Octavian A. Damiean picture Octavian A. Damiean · Sep 29, 2010 · Viewed 7.3k times · Source

I have to parse a XML structure in JAVA using the SAX parser.

The problem is that the structure is recursive with an unspecified count of recursions. This still is not such a big deal, the big deal is that I can't take advantage of the XML namespace functionality and the tags are the same on every recursion level.
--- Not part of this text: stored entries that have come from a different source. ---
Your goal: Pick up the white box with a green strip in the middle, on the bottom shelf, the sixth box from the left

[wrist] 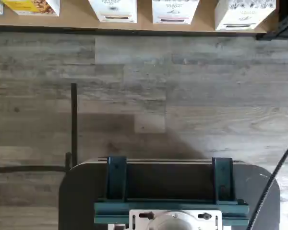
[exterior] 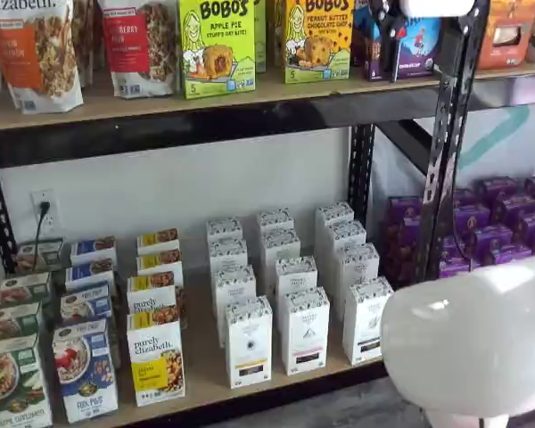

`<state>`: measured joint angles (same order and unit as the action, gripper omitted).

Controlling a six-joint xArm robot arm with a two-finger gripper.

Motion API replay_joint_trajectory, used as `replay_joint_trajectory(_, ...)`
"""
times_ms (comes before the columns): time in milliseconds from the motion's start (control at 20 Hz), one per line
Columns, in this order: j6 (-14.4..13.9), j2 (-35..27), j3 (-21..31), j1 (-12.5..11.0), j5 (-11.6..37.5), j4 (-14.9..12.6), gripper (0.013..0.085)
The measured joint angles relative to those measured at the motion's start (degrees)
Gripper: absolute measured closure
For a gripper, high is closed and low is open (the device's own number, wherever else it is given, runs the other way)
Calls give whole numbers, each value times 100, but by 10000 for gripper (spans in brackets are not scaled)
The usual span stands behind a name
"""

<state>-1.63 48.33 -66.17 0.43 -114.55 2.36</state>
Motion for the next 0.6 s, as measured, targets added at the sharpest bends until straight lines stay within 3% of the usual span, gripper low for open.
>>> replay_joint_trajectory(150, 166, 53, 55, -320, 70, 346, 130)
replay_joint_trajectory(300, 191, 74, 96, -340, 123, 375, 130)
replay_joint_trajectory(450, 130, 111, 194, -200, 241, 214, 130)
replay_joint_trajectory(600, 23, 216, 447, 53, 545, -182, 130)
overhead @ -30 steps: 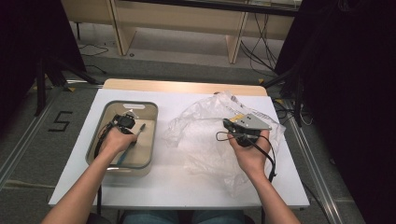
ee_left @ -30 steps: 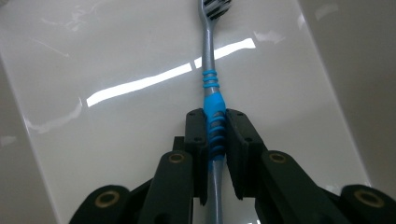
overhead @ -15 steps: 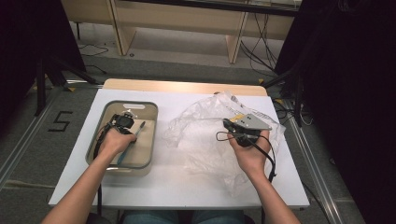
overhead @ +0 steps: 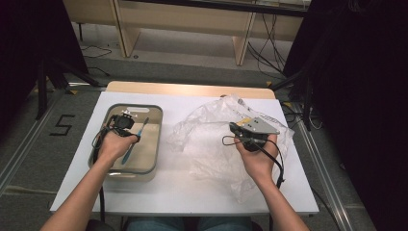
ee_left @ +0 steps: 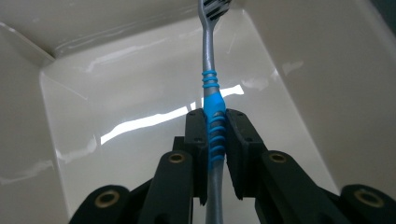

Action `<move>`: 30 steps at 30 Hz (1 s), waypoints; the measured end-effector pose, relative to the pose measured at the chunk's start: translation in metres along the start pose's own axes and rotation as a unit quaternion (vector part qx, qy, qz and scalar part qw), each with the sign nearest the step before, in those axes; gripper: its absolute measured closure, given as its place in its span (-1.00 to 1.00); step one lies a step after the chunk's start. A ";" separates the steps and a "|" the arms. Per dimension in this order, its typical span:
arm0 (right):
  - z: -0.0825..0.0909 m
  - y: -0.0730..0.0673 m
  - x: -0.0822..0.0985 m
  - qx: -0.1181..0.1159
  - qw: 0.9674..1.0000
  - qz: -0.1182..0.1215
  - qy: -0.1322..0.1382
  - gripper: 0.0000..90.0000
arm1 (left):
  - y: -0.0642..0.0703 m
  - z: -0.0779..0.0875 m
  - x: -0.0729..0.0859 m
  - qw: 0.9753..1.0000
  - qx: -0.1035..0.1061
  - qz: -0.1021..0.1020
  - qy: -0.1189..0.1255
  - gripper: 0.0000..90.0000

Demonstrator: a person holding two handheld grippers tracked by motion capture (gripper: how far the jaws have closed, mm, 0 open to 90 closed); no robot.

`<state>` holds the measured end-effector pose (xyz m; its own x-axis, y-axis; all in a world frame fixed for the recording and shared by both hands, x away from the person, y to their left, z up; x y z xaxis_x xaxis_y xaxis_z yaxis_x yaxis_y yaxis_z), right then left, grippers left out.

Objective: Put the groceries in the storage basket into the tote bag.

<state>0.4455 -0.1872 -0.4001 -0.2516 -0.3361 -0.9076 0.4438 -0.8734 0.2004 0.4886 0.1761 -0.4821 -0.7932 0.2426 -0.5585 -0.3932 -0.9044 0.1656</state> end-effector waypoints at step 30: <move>0.000 -0.001 0.000 -0.001 1.000 -0.001 0.001 1.00 | 0.007 0.029 -0.007 0.996 0.017 -0.007 0.091 0.76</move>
<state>0.4454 -0.1866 -0.4004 -0.2506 -0.3334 -0.9089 0.4459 -0.8731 0.1974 0.4778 0.1783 -0.4540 -0.6912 0.1843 -0.6988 -0.4214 -0.8883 0.1826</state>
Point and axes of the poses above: each handheld gripper's, and its own axes: z roughly backward along the jaws, x roughly out of its underside, y roughly to its right, the point moved 5 cm from there along -z, roughly forward along the jaws, and after that the axes turned 7 degrees about x, right-handed, at the moved point
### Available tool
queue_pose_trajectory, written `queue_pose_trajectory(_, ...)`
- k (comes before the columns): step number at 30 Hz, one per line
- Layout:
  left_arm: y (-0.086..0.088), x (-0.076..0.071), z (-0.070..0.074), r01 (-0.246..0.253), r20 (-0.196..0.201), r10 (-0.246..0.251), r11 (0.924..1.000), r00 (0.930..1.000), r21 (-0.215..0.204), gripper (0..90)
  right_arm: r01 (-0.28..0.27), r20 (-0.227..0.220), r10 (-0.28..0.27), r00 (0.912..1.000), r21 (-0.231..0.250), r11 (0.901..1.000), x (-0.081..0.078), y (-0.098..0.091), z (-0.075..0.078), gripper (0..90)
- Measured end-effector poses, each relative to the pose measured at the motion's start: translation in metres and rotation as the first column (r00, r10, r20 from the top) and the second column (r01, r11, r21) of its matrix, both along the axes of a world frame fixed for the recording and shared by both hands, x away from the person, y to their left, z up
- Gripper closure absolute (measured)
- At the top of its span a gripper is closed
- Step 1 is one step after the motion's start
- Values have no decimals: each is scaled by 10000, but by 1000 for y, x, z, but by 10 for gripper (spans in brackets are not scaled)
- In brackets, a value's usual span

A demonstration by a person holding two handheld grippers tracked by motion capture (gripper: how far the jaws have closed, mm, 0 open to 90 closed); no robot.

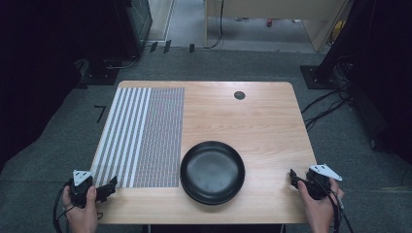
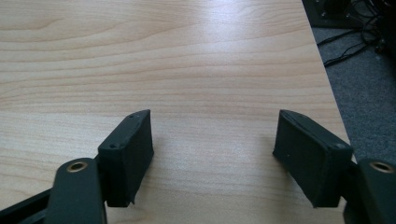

Here is an example of the structure.

<?xml version="1.0" encoding="UTF-8"?>
<RootTag>
    <!-- LOADS OF OTHER TAGS -->
    <Tags attribute="value">
        <Tag attribute="value">
            <SomeOtherTag></SomeOtherTag>
            <Tags attribute="value">
                <Tag attribute="value">
                    <SomeOtherTag></SomeOtherTag>
                    <Tags attribute="value">
                        <!-- MORE OF THE SAME STRUCTURE -->
                    </Tags>
                </Tag>
            </Tags>
        </Tag>
    </Tags>
    <!-- LOADS OF OTHER TAGS -->
</RootTag>

As you can see there is a recursion, better an undefined number of recursions. Now my problem is how to extract all data for every recursion and save it in a HashMap for example.

I could define a ContentHandler for the occurrence of Tags and have it extract the content in a HashMap and put it back in a master HashMap defined in the main content handler but I'm not sure hot to do this.

How do I extract and save the content of a recursive XML structure without using namespaces?

Answer

Nathan Hughes picture Nathan Hughes · Sep 29, 2010

Check out this set of Javaworld articles on using SAX. It demonstrates an easy way to parse a recursive XML structure using SAX. It creates a state machine showing for each element which elements it can contain. As your contentHandler traverses the xml it keeps a stack showing which element it's currently on.